### Problem to solve
Exactly one number should make up the answer: how many lines of the listing contain the string "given".
- - - - -
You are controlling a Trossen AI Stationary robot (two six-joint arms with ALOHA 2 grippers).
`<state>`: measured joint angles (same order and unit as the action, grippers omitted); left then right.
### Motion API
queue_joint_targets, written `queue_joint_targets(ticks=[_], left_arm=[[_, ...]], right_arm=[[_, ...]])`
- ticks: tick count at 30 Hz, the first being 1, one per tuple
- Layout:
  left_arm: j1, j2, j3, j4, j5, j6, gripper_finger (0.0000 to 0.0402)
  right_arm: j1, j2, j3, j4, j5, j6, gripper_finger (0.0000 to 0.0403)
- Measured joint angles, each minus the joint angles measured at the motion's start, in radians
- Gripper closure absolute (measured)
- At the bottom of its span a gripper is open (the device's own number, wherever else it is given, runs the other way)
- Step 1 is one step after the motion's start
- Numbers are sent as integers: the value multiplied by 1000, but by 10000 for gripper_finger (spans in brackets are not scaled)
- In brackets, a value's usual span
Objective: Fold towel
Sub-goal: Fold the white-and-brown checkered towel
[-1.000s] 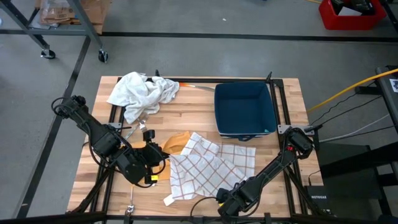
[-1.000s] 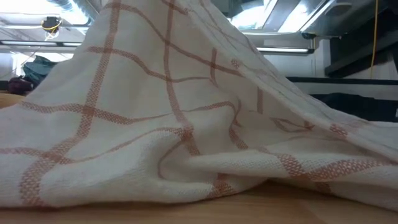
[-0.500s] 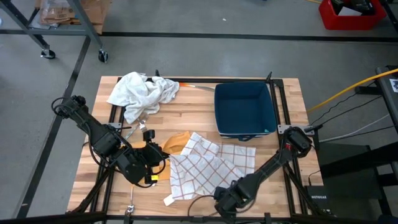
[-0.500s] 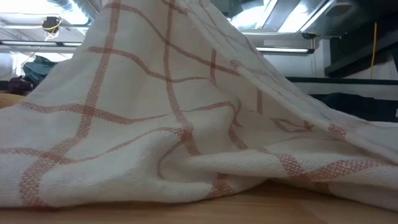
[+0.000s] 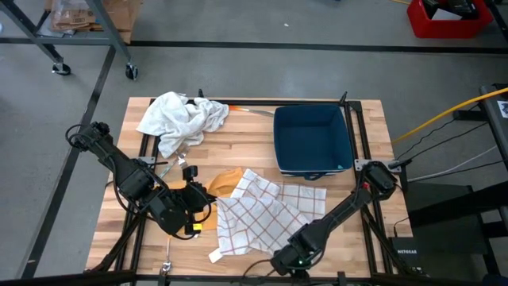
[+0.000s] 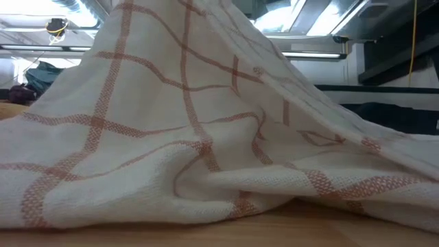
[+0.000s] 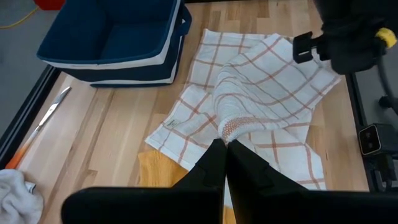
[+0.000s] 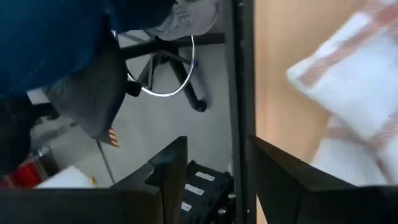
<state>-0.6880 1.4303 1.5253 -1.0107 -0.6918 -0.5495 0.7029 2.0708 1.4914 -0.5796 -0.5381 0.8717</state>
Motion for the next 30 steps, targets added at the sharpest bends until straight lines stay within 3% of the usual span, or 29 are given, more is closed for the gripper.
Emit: queue_joint_targets(ticks=[10,17,30], left_arm=[[2,0,0,0,0,0,401],[2,0,0,0,0,0,401],[2,0,0,1,0,0,401]], right_arm=[[10,-2,65,-16,236,-167,237],[11,-3,151,-262,453,-328,237],[39,3,151,-274,467,-473,237]])
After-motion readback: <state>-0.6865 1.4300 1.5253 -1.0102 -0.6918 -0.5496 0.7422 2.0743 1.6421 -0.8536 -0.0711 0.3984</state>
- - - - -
### Exercise answer
2